╭─ Collected data

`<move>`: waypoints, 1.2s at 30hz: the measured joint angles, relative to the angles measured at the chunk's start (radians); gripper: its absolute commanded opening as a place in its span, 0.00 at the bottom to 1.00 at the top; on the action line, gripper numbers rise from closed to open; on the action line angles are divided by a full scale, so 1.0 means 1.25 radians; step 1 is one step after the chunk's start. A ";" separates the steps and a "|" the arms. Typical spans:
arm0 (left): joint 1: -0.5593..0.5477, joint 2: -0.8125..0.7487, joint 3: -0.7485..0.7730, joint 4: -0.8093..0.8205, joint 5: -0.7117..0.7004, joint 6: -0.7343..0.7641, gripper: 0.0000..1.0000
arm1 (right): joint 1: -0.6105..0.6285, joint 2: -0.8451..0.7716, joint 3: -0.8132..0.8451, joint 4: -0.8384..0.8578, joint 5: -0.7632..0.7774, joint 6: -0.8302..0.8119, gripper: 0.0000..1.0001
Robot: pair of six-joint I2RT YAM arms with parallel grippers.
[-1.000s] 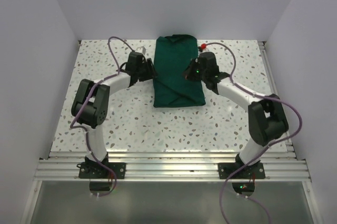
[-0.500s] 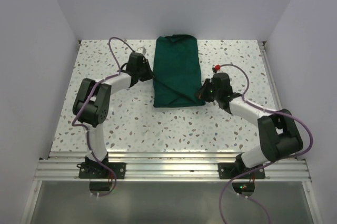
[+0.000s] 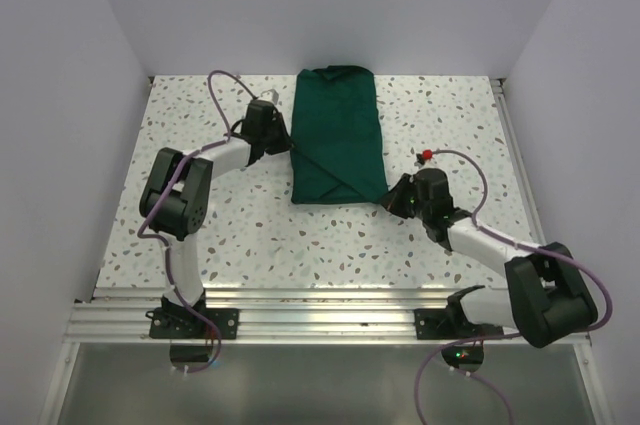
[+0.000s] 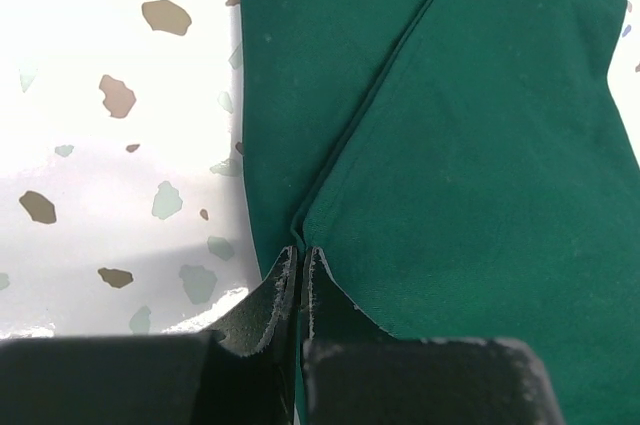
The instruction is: Prepare the surgical pack
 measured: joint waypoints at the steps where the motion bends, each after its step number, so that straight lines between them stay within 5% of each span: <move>1: 0.000 0.000 0.002 0.000 -0.002 0.000 0.00 | 0.000 -0.009 -0.001 -0.009 0.003 -0.001 0.00; 17: 0.000 0.000 0.019 -0.016 -0.023 0.006 0.00 | -0.013 -0.006 0.187 -0.126 0.037 -0.083 0.00; 29: -0.002 0.000 0.020 -0.016 -0.029 0.007 0.00 | -0.011 0.028 0.020 -0.065 0.032 -0.061 0.00; 36: -0.002 0.000 0.020 -0.017 -0.032 0.007 0.00 | -0.009 -0.016 0.065 -0.150 0.043 -0.080 0.06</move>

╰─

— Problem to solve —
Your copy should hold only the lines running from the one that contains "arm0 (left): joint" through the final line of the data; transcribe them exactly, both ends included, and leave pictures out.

— Solution to this task —
arm0 (left): joint 1: -0.5593..0.5477, joint 2: -0.8125..0.7487, joint 3: -0.7485..0.7730, joint 4: -0.8093..0.8205, joint 5: -0.7117..0.7004, joint 6: -0.7343..0.7641, gripper: 0.0000..1.0000
arm1 (right): joint 1: -0.6105..0.6285, joint 2: -0.8451..0.7716, joint 3: -0.8132..0.8451, joint 4: -0.8384..0.8578, joint 5: -0.7632..0.7774, joint 6: -0.8302..0.8119, gripper: 0.0000..1.0001
Robot: pair of six-joint I2RT YAM arms with parallel grippers.
[-1.000s] 
[-0.500s] 
[+0.000s] 
[+0.000s] 
The instruction is: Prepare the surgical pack
 measured: joint waypoints at the steps where the motion bends, each after its step number, so that straight lines between them stay within 5% of each span: <move>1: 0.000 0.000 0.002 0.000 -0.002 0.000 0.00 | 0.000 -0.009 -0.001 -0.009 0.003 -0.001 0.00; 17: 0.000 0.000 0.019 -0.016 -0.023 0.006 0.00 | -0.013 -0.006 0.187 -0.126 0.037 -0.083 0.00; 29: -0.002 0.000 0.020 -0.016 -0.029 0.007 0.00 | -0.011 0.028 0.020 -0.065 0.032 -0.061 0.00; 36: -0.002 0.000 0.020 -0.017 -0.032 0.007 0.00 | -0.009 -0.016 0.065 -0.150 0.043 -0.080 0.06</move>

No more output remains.